Author, Institution: Elingas Čekas, Kaunas University of Technology
Science area, field of science: Technological Sciences, Mechanical Engineering, T009
Scientific Supervisor: Prof. Dr. Giedrius Janušas (Kaunas University of Technology, Technological Sciences, Mechanical Engineering, T009)
Dissertation Defence Board of Mechanical Engineering Science Field:
Dr. Rolanas Daukševičius (Kaunas University of Technology, Technological Sciences, Mechanical Engineering, T009) chairman
Assoc. Prof. Dr. Regita Bendikienė (Kaunas University of Technology, Technological Sciences, Mechanical Engineering, T009),
Prof. Dr. Sergei Kruchinin (Bogolyubov Institute for Theoretical Physics, Ukraine, Natural Sciences, Physics, N002),
Prof. Dr. Habil. Genadijus Kulvietis (Vilnius Gediminas Technical University, Technological Sciences, Mechanical Engineering, T009).
The doctoral dissertation is available at the libraries of Kaunas University of Technology (K. Donelaičio g. 20, Kaunas) and Vytautas Magnus University (Studentų g. 11, Akademija, Kauno raj.).
The application of microelectromechanical systems has been widespread in technological solutions found in a variety of areas. Most industry segments are similar regarding the way of acting: all of them require high quality, sensitivity, high resolution, and reliable devices. All of the above mentioned properties can only be sought if the technologies and materials of new and improved devices are present.
It is crucial to be able to control the MEMS device if high sensitivity is expected. To ensure the control of this kind of device, the main MEMS element – the oscillator, has to be manufactured from materials with controllable properties. These properties are then employed for the higher performance and easier manufacturing technology of the device.

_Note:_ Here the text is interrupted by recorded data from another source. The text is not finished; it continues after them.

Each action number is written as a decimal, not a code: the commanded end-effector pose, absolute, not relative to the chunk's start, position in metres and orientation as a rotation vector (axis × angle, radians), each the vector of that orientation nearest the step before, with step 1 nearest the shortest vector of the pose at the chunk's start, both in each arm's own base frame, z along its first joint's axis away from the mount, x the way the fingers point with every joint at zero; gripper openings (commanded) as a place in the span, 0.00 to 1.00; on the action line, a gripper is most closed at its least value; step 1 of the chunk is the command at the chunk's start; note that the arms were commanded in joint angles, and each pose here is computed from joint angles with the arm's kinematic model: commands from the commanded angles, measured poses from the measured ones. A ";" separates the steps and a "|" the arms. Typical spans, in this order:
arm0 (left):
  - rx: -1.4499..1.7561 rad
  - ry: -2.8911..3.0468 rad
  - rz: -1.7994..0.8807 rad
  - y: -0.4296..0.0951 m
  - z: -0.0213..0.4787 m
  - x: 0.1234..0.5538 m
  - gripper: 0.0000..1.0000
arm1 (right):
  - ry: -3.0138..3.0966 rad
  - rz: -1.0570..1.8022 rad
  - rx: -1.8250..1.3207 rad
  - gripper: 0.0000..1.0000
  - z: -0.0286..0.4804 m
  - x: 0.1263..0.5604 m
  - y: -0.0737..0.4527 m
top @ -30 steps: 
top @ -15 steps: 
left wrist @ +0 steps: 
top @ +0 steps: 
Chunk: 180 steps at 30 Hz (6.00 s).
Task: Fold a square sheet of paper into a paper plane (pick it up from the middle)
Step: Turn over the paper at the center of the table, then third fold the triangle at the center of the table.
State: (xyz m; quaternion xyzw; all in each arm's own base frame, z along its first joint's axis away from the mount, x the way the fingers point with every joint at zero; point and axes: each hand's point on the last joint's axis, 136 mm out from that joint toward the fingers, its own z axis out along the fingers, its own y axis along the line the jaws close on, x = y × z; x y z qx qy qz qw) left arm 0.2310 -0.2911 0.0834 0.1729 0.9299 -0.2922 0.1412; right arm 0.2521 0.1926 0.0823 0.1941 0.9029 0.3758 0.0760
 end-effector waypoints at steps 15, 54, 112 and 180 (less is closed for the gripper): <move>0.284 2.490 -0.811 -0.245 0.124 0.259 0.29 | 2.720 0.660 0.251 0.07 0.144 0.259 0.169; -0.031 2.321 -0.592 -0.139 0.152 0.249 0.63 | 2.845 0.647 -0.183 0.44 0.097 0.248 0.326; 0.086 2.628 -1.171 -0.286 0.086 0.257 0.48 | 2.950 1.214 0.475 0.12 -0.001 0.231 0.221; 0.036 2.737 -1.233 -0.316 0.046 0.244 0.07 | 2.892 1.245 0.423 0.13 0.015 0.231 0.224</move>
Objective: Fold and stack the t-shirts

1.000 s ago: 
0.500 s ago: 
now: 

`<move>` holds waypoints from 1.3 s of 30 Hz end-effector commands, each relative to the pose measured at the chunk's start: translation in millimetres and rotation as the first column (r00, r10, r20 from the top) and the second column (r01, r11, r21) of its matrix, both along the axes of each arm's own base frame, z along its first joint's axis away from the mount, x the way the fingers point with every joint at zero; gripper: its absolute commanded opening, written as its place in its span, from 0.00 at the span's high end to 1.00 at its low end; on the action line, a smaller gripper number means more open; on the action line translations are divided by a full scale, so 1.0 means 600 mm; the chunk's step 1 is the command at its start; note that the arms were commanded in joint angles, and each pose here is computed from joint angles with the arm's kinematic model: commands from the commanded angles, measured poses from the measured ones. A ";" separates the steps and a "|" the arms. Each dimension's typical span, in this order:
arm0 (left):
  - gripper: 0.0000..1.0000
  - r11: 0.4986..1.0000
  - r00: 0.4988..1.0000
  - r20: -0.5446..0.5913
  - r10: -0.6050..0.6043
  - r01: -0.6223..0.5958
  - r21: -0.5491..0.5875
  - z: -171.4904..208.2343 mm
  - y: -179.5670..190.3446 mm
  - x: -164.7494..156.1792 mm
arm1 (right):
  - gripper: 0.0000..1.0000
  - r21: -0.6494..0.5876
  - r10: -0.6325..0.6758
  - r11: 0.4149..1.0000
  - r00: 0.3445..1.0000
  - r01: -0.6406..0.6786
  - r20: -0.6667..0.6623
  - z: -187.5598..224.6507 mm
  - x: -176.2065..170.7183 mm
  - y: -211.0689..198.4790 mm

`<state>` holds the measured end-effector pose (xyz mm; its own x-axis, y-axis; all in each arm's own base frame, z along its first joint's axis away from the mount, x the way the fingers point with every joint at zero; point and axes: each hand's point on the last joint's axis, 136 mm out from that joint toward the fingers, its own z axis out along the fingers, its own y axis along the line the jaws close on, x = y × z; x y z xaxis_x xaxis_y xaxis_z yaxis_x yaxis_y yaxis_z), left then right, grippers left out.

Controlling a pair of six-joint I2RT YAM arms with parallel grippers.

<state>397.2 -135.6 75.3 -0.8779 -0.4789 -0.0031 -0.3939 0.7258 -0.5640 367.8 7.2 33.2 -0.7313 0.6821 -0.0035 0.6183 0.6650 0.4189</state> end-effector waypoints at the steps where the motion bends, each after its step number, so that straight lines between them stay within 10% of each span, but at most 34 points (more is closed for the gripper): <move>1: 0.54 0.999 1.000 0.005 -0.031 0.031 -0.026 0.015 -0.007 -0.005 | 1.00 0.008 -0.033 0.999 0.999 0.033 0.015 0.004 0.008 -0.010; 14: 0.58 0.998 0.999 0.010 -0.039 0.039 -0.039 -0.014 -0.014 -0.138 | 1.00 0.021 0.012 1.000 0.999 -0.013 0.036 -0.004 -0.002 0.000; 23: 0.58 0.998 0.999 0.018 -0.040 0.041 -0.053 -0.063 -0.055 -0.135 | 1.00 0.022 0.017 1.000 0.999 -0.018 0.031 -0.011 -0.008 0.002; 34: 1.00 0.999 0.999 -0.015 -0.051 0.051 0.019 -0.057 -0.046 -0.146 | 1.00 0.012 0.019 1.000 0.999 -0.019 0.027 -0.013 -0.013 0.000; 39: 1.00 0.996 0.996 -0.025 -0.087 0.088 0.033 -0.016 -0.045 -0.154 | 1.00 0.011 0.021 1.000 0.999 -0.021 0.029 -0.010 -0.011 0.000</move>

Nanocomposite material synthesis and applicability in MEMS devices, sensitivity improvements, the accuracy of measurements, and the combination of feedback signal outputs problems were sold in this thesis. An active MEMS element on the basis of pjezocomposite material has been developed. The active element has the ability of electrical output feedback, additionally, the imprinted periodical microstructure gives the possibility of using the optical output feedback. One of the main areas of focus of this research was to choose a low cost and simple method to improve today’s technologies in creating MEMS devices.